Columbia University School of the Arts Writing Program Professor and award-winning biographer Michael Scammell will host a conversation at Columbia University Cafe Arts on Monday, December 6, from 6-7 pm. He will discuss Arthur Koestler's Darkness at Noon and its relevance today. The event takes place at PicNic Cafe, 2665 Broadway, and entry is $10 (cash only, includes one drink).
Scammell recently won the 2010 PEN/Jacqueline Bograd Weld Award for Biography for “Koestler: The Literary and Political Odyssey of a Twentieth-Century Skeptic,” published by Random House in December 2009.
The judges of the prize, Elizabeth Frank and Jeffrey Meyers, wrote in their citation:
“Arthur Koestler was central European, Jewish and deracinated; cosmopolitan, hedonistic and unscrupulous with women; a demonic worker, heavy drinker and restless traveler; eager for experience and politically committed; racked by self-doubts and torn by despair. Permanently indignant, Koestler lived for ideas and was ready to die for them.
Michael Scammell has written a brilliant and intellectually impressive life that does full justice to the complex character of its polymath subject—a Renaissance man in his range of learning and overreaching ambition. He has done exhaustive research in Hungarian, German, Russian, French and Spanish sources; is excellent on the political and cultural background; provides brief but incisive analyses of the works; and tells the story in a brisk and lively narrative. He shows the importance of a fascinating personality and leading intellectual, who was at the center of all the political movements of his time and, with Darkness at Noon, changed the West’s idea of Russia.”
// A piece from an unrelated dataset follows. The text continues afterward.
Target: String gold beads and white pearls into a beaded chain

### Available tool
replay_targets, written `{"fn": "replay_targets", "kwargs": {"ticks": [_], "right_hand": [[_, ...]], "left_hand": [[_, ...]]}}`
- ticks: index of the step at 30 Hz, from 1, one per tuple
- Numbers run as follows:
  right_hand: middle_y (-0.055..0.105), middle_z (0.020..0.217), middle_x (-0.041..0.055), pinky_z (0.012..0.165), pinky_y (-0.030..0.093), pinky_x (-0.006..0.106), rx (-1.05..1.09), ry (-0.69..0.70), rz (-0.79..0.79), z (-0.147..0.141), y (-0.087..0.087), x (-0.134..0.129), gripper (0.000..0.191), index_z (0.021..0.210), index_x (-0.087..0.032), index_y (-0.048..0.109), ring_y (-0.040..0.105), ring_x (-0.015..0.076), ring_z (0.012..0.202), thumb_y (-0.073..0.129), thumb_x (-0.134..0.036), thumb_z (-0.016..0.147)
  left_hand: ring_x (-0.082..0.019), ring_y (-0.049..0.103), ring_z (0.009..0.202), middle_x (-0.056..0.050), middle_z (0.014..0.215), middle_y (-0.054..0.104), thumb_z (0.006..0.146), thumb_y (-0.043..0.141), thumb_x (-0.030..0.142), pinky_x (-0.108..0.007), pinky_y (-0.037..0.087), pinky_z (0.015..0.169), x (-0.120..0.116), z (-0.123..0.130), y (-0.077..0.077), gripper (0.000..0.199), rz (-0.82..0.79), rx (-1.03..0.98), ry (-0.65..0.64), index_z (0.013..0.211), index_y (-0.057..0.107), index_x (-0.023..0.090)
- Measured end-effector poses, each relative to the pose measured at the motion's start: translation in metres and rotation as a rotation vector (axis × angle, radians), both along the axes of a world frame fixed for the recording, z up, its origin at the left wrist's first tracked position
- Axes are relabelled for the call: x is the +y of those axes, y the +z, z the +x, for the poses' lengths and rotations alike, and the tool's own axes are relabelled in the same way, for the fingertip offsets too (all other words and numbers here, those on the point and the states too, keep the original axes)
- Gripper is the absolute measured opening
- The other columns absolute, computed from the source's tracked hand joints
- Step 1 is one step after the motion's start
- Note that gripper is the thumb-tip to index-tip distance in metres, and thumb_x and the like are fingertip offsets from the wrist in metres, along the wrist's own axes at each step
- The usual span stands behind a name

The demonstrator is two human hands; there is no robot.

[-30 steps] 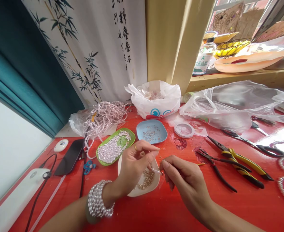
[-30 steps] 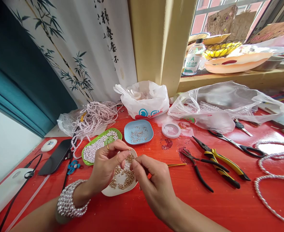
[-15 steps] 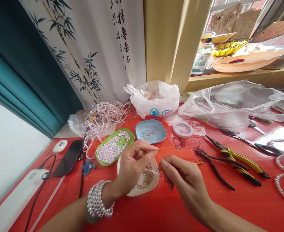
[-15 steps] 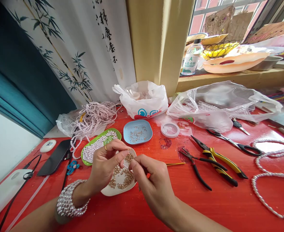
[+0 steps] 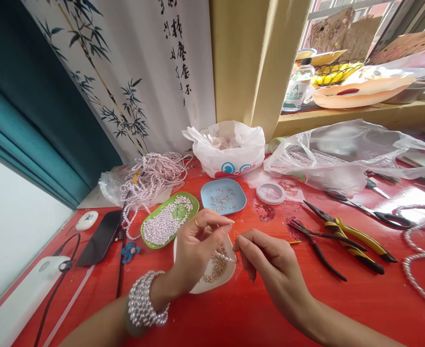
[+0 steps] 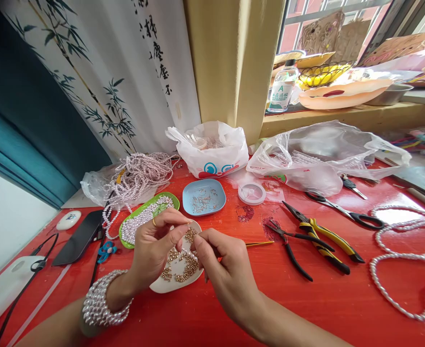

The PEN/Jacqueline Bograd Weld Award for Biography is a prize of $5,000 given to a distinguished biography possessing notable literary merit that was published in the United States during the previous calendar year.
“Koestler,” the fruit of nearly twenty years of work, received extraordinary reviews and praise from critics across national and international media.
Scammell’s last biography, “Solzhenitsyn, A Biography” won the Los Angeles Times Book Prize for biography and English PEN’s Silver PEN Award for nonfiction. Scammell has translated numerous books from Russian, including “Crime and Punishment” by Fyodor Dostoyevsky, “Childhood, Boyhood and Youth” by Lev Tolstoy, and memoirs by Soviet dissidents Anatoly Marchenko and Vladimir Bukovsky. He collaborated with Vladimir Nabokov in translating two of the latter’s novels, “The Gift” and “The Defense,” and has translated short stories and poetry from Serbo-Croatian and Slovenian, notably “Nothing Is Lost,” a book of selected poems by the celebrated Slovenian poet, Edvard Kocbek.
Scammell has regularly contributed articles and criticism to the New York Review of Books, The New York Times Book Review, The Los Angeles Times Book Review, Harper’s, The New Republic, The Times Literary Supplement, The Observer, The Guardian, and other publications.